Output the records that follow, keeping every line exactly as it is.
------ Provided information
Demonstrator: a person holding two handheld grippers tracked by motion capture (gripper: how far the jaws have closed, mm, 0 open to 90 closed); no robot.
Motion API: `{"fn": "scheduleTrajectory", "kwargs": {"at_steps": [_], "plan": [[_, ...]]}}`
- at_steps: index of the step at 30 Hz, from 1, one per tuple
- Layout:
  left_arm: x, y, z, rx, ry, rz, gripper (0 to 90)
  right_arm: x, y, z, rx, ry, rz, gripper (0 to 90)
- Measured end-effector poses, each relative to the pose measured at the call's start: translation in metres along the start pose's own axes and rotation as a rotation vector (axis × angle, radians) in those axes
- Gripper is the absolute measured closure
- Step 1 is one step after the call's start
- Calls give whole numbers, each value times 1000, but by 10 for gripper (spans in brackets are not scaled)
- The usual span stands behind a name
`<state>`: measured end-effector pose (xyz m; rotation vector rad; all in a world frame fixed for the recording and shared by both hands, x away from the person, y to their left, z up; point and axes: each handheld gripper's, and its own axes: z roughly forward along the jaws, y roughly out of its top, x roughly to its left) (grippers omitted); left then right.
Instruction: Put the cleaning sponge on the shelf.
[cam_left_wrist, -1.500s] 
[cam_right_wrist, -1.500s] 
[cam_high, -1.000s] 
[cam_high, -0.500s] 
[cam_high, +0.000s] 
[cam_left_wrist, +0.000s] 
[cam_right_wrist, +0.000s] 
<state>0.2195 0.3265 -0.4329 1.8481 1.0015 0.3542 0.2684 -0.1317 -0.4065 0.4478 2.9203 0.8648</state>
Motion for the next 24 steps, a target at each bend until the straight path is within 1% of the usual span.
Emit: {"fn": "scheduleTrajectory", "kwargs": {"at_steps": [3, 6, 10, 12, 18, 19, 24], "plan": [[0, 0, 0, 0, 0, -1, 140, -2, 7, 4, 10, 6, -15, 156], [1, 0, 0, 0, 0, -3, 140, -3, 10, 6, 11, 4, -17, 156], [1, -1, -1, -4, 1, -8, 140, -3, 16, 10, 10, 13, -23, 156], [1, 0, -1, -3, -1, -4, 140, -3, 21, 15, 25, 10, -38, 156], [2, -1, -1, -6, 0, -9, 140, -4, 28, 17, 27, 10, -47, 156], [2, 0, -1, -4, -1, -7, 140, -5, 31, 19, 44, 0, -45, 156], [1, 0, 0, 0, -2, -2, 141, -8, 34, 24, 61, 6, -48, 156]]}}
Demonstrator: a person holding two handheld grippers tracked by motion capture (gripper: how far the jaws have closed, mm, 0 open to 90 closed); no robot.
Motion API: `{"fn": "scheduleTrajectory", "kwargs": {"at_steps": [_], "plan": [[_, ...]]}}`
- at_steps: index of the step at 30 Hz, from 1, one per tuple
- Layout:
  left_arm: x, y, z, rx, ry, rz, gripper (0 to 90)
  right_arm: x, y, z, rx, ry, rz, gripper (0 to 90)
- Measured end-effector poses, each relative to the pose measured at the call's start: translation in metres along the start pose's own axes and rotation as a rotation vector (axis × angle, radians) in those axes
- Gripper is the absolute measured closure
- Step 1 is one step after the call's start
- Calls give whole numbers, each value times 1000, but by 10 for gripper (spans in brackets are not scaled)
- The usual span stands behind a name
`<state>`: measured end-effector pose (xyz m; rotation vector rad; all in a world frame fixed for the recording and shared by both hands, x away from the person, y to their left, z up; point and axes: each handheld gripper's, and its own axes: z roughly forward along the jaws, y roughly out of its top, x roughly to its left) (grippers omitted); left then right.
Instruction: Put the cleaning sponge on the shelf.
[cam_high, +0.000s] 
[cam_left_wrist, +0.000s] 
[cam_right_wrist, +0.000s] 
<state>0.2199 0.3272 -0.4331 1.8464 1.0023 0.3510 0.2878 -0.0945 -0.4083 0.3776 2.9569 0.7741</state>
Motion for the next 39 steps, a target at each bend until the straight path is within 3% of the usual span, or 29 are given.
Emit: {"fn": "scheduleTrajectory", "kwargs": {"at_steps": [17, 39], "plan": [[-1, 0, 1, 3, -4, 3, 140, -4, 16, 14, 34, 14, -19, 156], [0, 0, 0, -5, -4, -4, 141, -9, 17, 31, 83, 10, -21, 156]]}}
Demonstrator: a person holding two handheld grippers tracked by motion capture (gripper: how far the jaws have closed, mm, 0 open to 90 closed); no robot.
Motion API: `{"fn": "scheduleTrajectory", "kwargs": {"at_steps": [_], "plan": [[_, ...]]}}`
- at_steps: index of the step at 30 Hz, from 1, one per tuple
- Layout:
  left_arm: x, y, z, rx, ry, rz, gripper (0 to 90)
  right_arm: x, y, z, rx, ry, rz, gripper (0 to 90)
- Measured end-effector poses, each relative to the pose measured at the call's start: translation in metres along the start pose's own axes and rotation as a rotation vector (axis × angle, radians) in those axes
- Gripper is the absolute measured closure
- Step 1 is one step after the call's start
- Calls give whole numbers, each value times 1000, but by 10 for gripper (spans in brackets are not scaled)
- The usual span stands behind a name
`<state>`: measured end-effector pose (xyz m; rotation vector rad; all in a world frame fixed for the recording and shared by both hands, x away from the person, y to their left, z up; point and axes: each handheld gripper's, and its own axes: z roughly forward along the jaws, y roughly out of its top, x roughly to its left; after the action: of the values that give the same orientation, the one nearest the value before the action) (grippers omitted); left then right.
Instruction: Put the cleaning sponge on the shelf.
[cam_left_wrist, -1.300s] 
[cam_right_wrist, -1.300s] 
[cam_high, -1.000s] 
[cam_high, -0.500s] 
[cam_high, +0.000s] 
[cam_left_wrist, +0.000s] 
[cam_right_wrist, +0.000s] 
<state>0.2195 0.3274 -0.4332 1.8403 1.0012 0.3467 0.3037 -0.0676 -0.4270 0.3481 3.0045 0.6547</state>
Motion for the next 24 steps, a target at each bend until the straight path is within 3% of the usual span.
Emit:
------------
> The completed task:
Demonstrator: a person holding two handheld grippers tracked by motion capture (gripper: how far the jaws have closed, mm, 0 open to 90 closed); no robot.
Motion API: `{"fn": "scheduleTrajectory", "kwargs": {"at_steps": [_], "plan": [[_, ...]]}}`
- at_steps: index of the step at 30 Hz, from 1, one per tuple
- Layout:
  left_arm: x, y, z, rx, ry, rz, gripper (0 to 90)
  right_arm: x, y, z, rx, ry, rz, gripper (0 to 90)
- Measured end-effector poses, each relative to the pose measured at the call's start: translation in metres along the start pose's own axes and rotation as a rotation vector (axis × angle, radians) in those axes
- Gripper is the absolute measured closure
- Step 1 is one step after the call's start
- Calls give whole numbers, each value times 1000, but by 10 for gripper (spans in brackets are not scaled)
- The usual span stands behind a name
`<state>`: measured end-effector pose (xyz m; rotation vector rad; all in a world frame fixed for the recording and shared by both hands, x away from the person, y to their left, z up; point and axes: each handheld gripper's, and its own axes: z roughly forward along the jaws, y roughly out of its top, x roughly to its left) (grippers omitted); left then right.
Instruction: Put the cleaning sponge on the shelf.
[cam_left_wrist, -1.500s] 
[cam_right_wrist, -1.500s] 
[cam_high, -1.000s] 
[cam_high, -0.500s] 
[cam_high, +0.000s] 
[cam_left_wrist, +0.000s] 
[cam_right_wrist, +0.000s] 
<state>0.2195 0.3265 -0.4329 1.8481 1.0015 0.3542 0.2684 -0.1317 -0.4065 0.4478 2.9203 0.8648</state>
Motion for the next 24 steps, a target at each bend until the straight path is within 1% of the usual span.
Emit: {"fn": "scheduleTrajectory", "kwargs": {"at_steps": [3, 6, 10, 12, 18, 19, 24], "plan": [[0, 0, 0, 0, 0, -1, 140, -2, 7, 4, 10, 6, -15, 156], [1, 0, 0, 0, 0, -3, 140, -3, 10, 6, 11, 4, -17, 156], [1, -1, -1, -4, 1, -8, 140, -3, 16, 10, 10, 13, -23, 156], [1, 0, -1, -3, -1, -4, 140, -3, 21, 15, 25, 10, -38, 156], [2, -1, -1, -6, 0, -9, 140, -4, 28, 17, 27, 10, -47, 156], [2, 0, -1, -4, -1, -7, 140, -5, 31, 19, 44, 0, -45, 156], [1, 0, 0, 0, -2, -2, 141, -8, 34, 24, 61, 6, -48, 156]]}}
Demonstrator: a person holding two handheld grippers tracked by motion capture (gripper: how far the jaws have closed, mm, 0 open to 90 closed); no robot.
Motion API: `{"fn": "scheduleTrajectory", "kwargs": {"at_steps": [_], "plan": [[_, ...]]}}`
- at_steps: index of the step at 30 Hz, from 1, one per tuple
- Layout:
  left_arm: x, y, z, rx, ry, rz, gripper (0 to 90)
  right_arm: x, y, z, rx, ry, rz, gripper (0 to 90)
- Measured end-effector poses, each relative to the pose measured at the call's start: translation in metres along the start pose's own axes and rotation as a rotation vector (axis × angle, radians) in those axes
- Gripper is the absolute measured closure
- Step 1 is one step after the call's start
- Calls give whole numbers, each value times 1000, but by 10 for gripper (spans in brackets are not scaled)
- The usual span stands behind a name
`<state>`: measured end-effector pose (xyz m; rotation vector rad; all in a world frame fixed for the recording and shared by both hands, x away from the person, y to their left, z up; point and axes: each handheld gripper's, and its own axes: z roughly forward along the jaws, y roughly out of its top, x roughly to its left) (grippers omitted); left then right.
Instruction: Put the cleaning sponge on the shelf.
[cam_high, +0.000s] 
[cam_left_wrist, +0.000s] 
[cam_right_wrist, +0.000s] 
<state>0.2199 0.3272 -0.4331 1.8464 1.0023 0.3510 0.2878 -0.0945 -0.4083 0.3776 2.9569 0.7741</state>
Motion for the next 39 steps, a target at each bend until the straight path is within 3% of the usual span, or 29 are given.
Emit: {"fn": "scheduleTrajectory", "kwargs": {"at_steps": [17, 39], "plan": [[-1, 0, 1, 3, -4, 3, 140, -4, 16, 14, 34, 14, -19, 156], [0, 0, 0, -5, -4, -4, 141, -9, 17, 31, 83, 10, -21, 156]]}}
Demonstrator: a person holding two handheld grippers tracked by motion capture (gripper: how far the jaws have closed, mm, 0 open to 90 closed); no robot.
Motion API: `{"fn": "scheduleTrajectory", "kwargs": {"at_steps": [_], "plan": [[_, ...]]}}`
- at_steps: index of the step at 30 Hz, from 1, one per tuple
- Layout:
  left_arm: x, y, z, rx, ry, rz, gripper (0 to 90)
  right_arm: x, y, z, rx, ry, rz, gripper (0 to 90)
- Measured end-effector poses, each relative to the pose measured at the call's start: translation in metres along the start pose's own axes and rotation as a rotation vector (axis × angle, radians) in those axes
- Gripper is the absolute measured closure
- Step 1 is one step after the call's start
- Calls give whole numbers, each value times 1000, but by 10 for gripper (spans in brackets are not scaled)
- The usual span stands behind a name
`<state>`: measured end-effector pose (xyz m; rotation vector rad; all in a world frame fixed for the recording and shared by both hands, x away from the person, y to their left, z up; point and axes: each handheld gripper's, and its own axes: z roughly forward along the jaws, y roughly out of its top, x roughly to its left; after the action: of the values that give the same orientation, the one nearest the value before the action) (grippers omitted); left then right.
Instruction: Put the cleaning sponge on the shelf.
[cam_left_wrist, -1.300s] 
[cam_right_wrist, -1.300s] 
[cam_high, -1.000s] 
[cam_high, -0.500s] 
[cam_high, +0.000s] 
[cam_left_wrist, +0.000s] 
[cam_right_wrist, +0.000s] 
<state>0.2195 0.3274 -0.4332 1.8403 1.0012 0.3467 0.3037 -0.0676 -0.4270 0.3481 3.0045 0.6547</state>
Motion for the next 24 steps, a target at each bend until the straight path is within 3% of the usual span.
Emit:

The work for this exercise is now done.